| About this exercise |
Print, in exact form, the lines below from the one containing "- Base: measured" through the one containing "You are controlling", and omit all others.

| Given entries |
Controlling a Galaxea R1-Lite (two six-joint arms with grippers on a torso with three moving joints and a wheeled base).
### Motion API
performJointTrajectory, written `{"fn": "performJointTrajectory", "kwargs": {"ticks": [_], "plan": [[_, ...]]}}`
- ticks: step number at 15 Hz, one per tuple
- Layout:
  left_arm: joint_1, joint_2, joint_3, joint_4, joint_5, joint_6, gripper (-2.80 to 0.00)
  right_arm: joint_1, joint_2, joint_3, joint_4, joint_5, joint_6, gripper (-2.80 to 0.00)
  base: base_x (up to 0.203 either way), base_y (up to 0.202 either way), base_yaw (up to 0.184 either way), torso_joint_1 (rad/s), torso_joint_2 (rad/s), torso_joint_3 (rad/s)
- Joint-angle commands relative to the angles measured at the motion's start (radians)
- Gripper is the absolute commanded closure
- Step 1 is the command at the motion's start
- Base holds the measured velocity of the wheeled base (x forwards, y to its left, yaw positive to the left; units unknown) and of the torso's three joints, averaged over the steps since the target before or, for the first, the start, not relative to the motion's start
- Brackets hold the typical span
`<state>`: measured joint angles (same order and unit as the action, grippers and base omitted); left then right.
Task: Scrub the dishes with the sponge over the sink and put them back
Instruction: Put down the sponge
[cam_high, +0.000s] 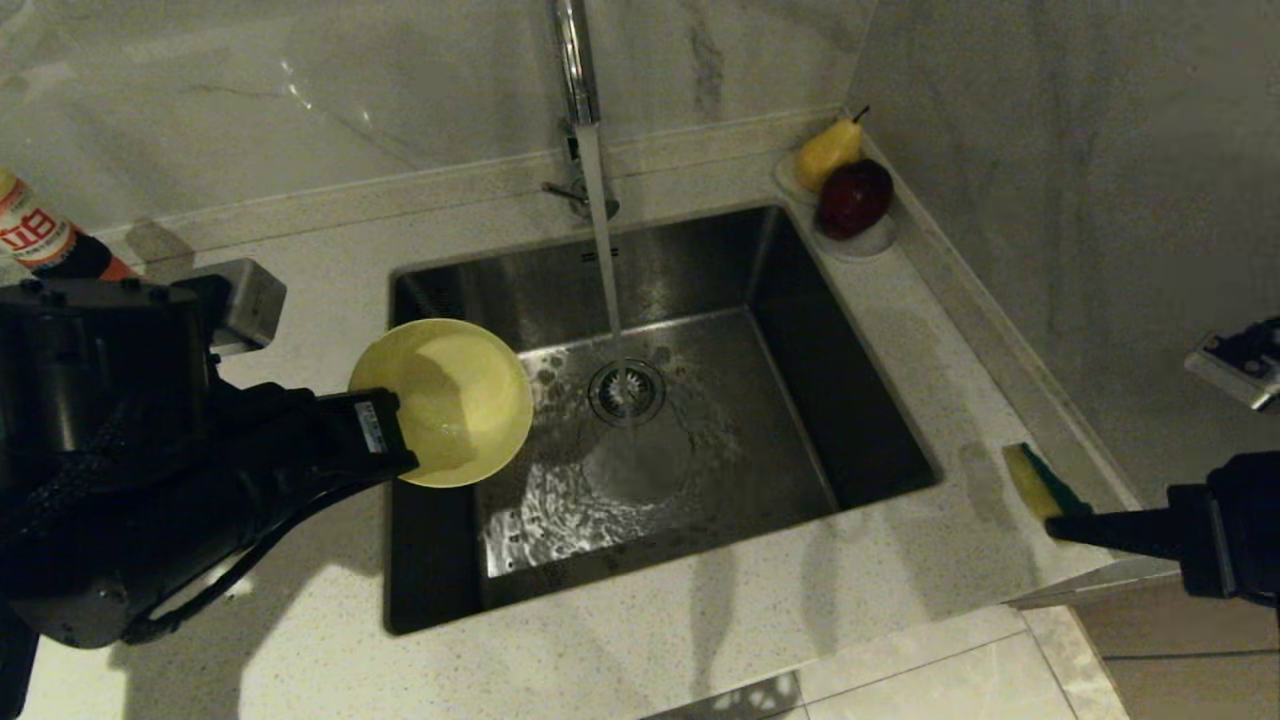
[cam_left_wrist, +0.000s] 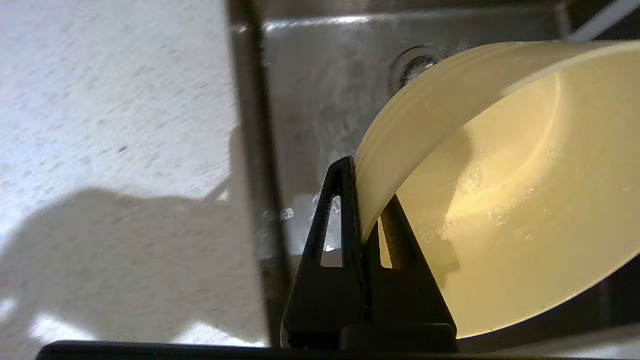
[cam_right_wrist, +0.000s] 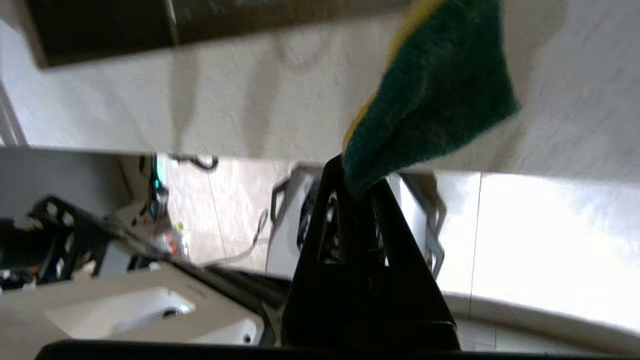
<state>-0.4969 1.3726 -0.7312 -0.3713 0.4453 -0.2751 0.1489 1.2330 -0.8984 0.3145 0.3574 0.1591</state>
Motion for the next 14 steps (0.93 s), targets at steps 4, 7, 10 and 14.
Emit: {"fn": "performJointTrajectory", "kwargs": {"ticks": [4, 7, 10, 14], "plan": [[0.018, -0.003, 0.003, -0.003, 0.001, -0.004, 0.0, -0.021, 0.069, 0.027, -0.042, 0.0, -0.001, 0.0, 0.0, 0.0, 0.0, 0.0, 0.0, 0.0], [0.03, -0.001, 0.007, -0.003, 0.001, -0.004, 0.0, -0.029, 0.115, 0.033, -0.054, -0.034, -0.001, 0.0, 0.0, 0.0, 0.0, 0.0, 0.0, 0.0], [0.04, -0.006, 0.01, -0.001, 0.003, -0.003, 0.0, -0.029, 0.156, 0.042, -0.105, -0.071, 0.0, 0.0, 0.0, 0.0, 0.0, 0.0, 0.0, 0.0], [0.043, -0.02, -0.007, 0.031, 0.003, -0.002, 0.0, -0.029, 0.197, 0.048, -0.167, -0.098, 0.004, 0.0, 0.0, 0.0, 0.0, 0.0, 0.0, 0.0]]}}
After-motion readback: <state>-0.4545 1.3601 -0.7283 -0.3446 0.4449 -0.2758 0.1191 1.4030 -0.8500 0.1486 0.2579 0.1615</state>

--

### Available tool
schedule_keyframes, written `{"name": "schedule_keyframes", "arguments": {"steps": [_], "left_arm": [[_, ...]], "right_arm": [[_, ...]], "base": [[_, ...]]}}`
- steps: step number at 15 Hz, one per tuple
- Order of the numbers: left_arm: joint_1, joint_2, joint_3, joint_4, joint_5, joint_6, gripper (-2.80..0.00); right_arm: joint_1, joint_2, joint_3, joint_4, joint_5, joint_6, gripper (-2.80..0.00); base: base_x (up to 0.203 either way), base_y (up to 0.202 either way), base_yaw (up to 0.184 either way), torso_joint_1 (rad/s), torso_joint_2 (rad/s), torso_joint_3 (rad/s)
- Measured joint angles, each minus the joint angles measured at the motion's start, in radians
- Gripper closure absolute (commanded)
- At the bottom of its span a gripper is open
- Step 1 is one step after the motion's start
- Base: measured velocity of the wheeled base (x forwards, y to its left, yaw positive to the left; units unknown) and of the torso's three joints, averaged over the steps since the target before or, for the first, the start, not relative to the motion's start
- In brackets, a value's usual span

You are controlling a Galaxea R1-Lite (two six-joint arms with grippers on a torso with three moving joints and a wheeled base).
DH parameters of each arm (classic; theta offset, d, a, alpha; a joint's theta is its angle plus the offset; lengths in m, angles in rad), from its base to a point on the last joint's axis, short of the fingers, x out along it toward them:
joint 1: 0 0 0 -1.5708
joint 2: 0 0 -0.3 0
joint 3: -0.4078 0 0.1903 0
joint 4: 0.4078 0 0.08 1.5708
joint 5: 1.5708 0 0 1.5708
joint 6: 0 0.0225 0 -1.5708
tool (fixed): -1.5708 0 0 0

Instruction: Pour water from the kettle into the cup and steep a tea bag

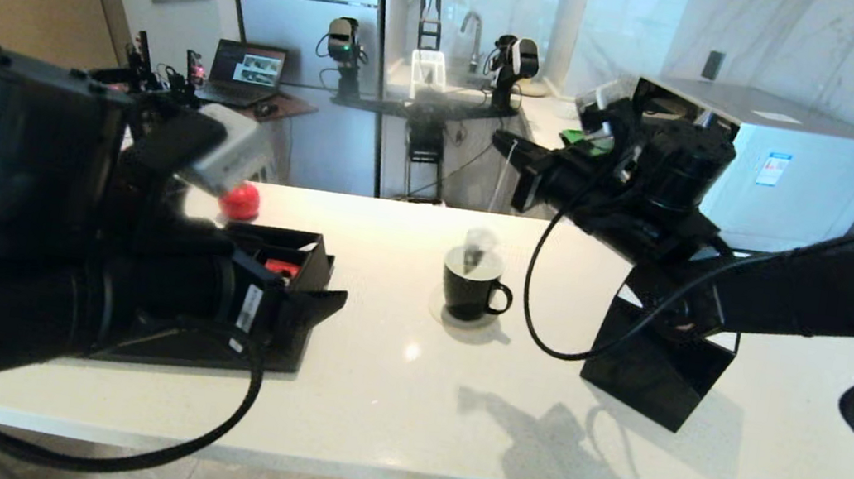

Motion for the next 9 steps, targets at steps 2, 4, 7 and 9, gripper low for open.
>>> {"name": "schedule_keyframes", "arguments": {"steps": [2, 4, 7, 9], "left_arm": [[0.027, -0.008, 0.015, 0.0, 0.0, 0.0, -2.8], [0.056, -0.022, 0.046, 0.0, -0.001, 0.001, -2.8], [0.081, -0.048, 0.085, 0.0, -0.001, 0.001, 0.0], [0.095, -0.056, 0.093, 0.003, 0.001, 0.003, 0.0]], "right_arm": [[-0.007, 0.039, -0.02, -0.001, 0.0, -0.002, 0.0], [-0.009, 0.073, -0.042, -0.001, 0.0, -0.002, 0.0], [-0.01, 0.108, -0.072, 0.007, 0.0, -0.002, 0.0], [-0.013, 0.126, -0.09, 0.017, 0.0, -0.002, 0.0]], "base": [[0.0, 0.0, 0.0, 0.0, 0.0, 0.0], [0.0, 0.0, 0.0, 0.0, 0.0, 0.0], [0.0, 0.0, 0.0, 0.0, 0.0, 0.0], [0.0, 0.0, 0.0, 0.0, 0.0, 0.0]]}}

| Answer to the problem |
- Base: measured velocity of the wheeled base (x forwards, y to its left, yaw positive to the left; units unknown) and of the torso's three joints, averaged over the steps since the target before or, for the first, the start, not relative to the motion's start
- In brackets, a value's usual span

You are controlling a Galaxea R1-Lite (two six-joint arms with grippers on a torso with three moving joints and a wheeled base).

Nothing else is required to complete the exercise.